TASK GOAL
From the first line below to the last, reproduce the material exactly and leave out the images.

____________

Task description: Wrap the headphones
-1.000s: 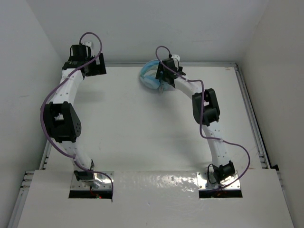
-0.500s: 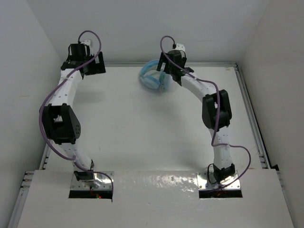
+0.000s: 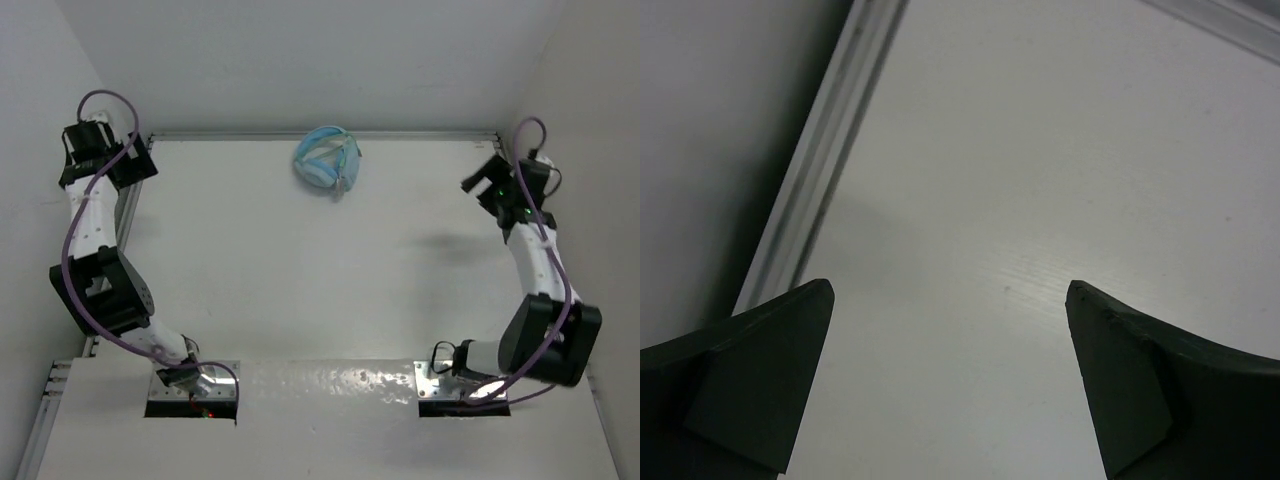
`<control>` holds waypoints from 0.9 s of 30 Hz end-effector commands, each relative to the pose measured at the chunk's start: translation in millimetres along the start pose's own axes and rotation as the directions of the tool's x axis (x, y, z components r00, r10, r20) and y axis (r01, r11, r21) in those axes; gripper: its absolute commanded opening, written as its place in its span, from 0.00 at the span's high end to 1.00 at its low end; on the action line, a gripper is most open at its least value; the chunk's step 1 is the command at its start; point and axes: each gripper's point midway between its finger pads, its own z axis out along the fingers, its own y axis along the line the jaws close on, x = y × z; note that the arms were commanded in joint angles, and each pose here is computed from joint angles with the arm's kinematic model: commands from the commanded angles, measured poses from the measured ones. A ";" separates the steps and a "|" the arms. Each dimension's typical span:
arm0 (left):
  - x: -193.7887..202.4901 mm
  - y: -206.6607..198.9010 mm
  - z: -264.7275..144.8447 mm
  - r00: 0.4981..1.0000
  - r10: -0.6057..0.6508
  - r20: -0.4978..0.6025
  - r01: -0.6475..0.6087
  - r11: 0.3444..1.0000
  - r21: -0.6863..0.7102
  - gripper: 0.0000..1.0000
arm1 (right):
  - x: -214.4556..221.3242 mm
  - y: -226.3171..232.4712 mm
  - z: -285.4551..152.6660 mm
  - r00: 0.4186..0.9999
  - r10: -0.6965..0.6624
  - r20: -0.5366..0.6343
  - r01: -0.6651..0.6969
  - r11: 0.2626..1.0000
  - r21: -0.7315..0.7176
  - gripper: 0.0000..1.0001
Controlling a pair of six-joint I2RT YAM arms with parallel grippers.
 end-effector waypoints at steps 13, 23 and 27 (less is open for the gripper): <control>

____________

OUTPUT
Task description: Wrap the headphones
-1.000s: 
-0.500s: 
+0.000s: 
`<control>` holds waypoints from 0.9 s of 30 Hz end-effector commands, each relative to the pose measured at the chunk's start: translation in millimetres along the start pose's own axes and rotation as the directions of the tool's x axis (x, y, z components r00, r10, r20) and y axis (r01, r11, r21) in those axes; gripper: its absolute commanded opening, written as its place in its span, from 0.00 at the span's high end to 1.00 at its low end; on the action line, a gripper is most open at its least value; the chunk's step 1 is the command at its start; point and axes: each gripper's point midway between its finger pads, its own z axis out along the fingers, its own y axis along the line the jaws close on, x = y × z; note that the arms were commanded in joint angles, and each pose here is computed from joint angles with the arm's kinematic model: commands from the commanded angles, measured poses from the measured ones. A ";" separates the steps and a "|" the arms. Each dimension's typical span:
arm0 (left):
  - x: -193.7887..202.4901 mm
  - y: -206.6607..198.9010 mm
  - z: -264.7275..144.8447 mm
  - r00: 0.4981..1.0000
  - r10: -0.6057..0.6508
  - r20: -0.4978..0.6025
  - r01: -0.6475..0.6087
  - r11: 0.3444..1.0000
  - r21: -0.6863..0.7102
  - gripper: 0.0000..1.0000
arm1 (right):
  - x: -214.4556..221.3242 mm
  - y: -226.3171..232.4712 mm
  - z: -285.4551..152.6660 mm
  - r00: 0.4186..0.9999
  - r10: -0.6965..0.6624
  - r20: -0.5366..0.6343
  - r01: -0.6651..0.6969
  - r11: 0.2626..1.0000
  - r21: -0.7315..0.7176
  - gripper: 0.0000..1.0001
Controlling a pair of six-joint I2RT YAM arms with parallel grippers.
 end-effector waypoints at steps 13, 23 and 27 (less is open for the gripper): <control>

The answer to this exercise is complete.